KOMMENTAR VON JÜRGEN GOTTSCHLICH ÜBER DIE WAHLEN IN DER TÜRKEI
: Sieg für den Antidemokraten

Erdogans Erfolgsrezept ist das Freund-Feind-Schema. Die Polarisierung wird sich rächen

Die Hoffnung, dass die Wähler den Allmachtsanspruch des Ministerpräsidenten Recep Tayyip Erdogan in die Schranken weisen würde, hat sich nicht erfüllt. Erdogan geht als großer Gewinner aus der Kommunalwahl am Wochenende hervor. Daran wird die Türkei noch lange zu tragen haben. Die Grundlage seines Erfolgs ist die gnadenlose Polarisierung, in die er die Türkei geführt hat. Die Verteufelung des politischen Gegners als Verräter, Chaot oder gar Terrorist verfängt bei seinen Anhängern gut. Aber sie wird sich rächen.

Denn es sind, wie ein Blick auf die politische Geografie Istanbuls zeigt, die modernen Mittelschichten, die Erdogan mittlerweile geschlossen in das oppositionelle Lager getrieben hat, sei es aufgrund seiner autoritären, undemokratischen Reaktion auf die Gezi-Proteste oder seiner völlig ungenierten persönlichen Bereicherung, die die aufgeklärten Schichten des Landes immer mehr abstoßen.

Erdogans Anhänger sind die Aufsteiger aus Anatolien, die Selfmademänner, die das Land zubetonieren und auf dieses Geschäft auf keinen Fall verzichten wollen. Demokratische Regeln, funktionierende Institutionen, faire Wahlen interessieren sie nicht, gesellschaftliche Toleranz ist ihnen weitgehend fremd. Wer nicht bei dem der AKP eigenen Stil – jener Mischung aus Bigotterie, Geschäftssinn und Ignoranz – mitmachen will, ist der Feind, den man bekämpfen muss.

Erdogan hat das „Wir“ und „die Anderen“ als politischen Topos in der Türkei fest etabliert.

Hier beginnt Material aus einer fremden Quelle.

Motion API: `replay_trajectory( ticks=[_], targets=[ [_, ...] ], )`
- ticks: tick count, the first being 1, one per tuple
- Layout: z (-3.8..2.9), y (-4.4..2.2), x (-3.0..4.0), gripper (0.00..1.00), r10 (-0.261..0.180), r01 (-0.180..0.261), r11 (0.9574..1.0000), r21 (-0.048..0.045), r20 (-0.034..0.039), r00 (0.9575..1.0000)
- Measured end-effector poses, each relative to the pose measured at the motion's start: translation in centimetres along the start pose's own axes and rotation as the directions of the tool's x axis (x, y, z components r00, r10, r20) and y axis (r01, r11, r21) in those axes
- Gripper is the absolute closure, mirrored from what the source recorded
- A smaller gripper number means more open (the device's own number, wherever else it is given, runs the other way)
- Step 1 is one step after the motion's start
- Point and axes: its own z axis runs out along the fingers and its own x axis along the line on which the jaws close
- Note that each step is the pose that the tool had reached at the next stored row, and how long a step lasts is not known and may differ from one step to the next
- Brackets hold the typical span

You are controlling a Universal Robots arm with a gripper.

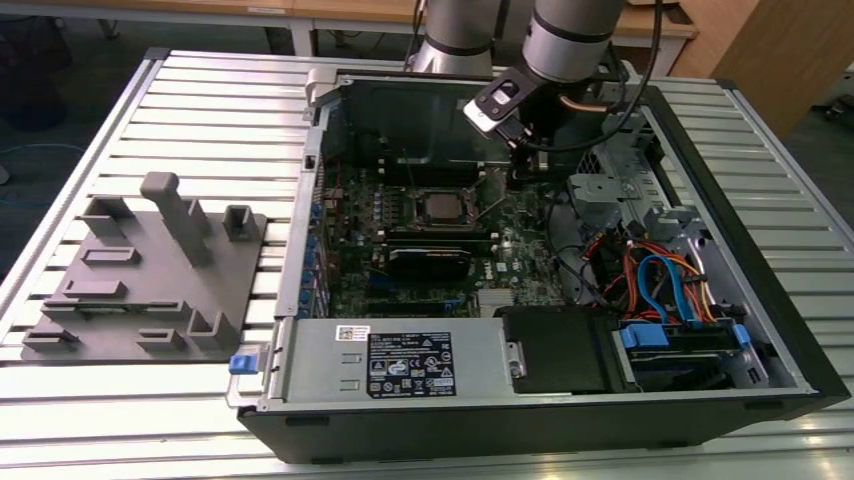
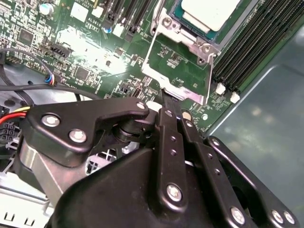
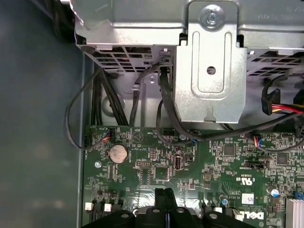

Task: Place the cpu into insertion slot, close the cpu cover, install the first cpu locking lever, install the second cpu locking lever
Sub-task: 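Close the cpu cover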

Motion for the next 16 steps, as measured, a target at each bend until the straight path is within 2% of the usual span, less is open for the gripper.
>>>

Während der Gezi-Proteste, als es aufgrund seiner Härte gegen „die Anderen“ Tote gab, kamen einem Teil seiner eigenen Partei Zweifel, ob das wirklich die Politik ist, die man die nächsten 10 Jahren fortsetzen sollte. Der große Zampano geriet unter Druck, seine Eignung als kommender Staatspräsident wurde auch in den eigenen Reihen infrage gestellt.

Damit ist es jetzt vorbei. Erdogan hat sich mit seiner kompromisslosen Härte durchgesetzt, niemand innerhalb der AKP wird seinen Präsidentschaftsambitionen noch widersprechen. Erdogan kann sich sicher sein, spätestens im zweiten Wahlgang im August dieses Jahres zum Präsidenten gewählt zu werden. Und es ist jetzt sehr wahrscheinlich, dass es ihm gelingen wird, aus dem eigentlich eher repräsentativen Präsidentenjob das Machtzentrum des Landes zu machen und lediglich einen Ministerpräsidenten von seinen Gnaden zu dulden. Der jetzige Staatspräsident Abdullah Gül, von vielen in der AKP und dem liberaleren Wirtschaftsflügel im Umfeld der Partei als gemäßigte Alternative zu Erdogan gehandelt, kann seine Ambitionen begraben.

Die Finanzmärkte haben auf den Wahlsieg Erdogans mit einem Kurssprung reagiert, weil der Islamist in ihren Augen für Stabilität steht. Der Preis für diese nur scheinbare Stabilität aber ist der Niedergang der Demokratie und des Rechtsstaates sowie der Ausschluss des modernen, kreativen Teils der Gesellschaft.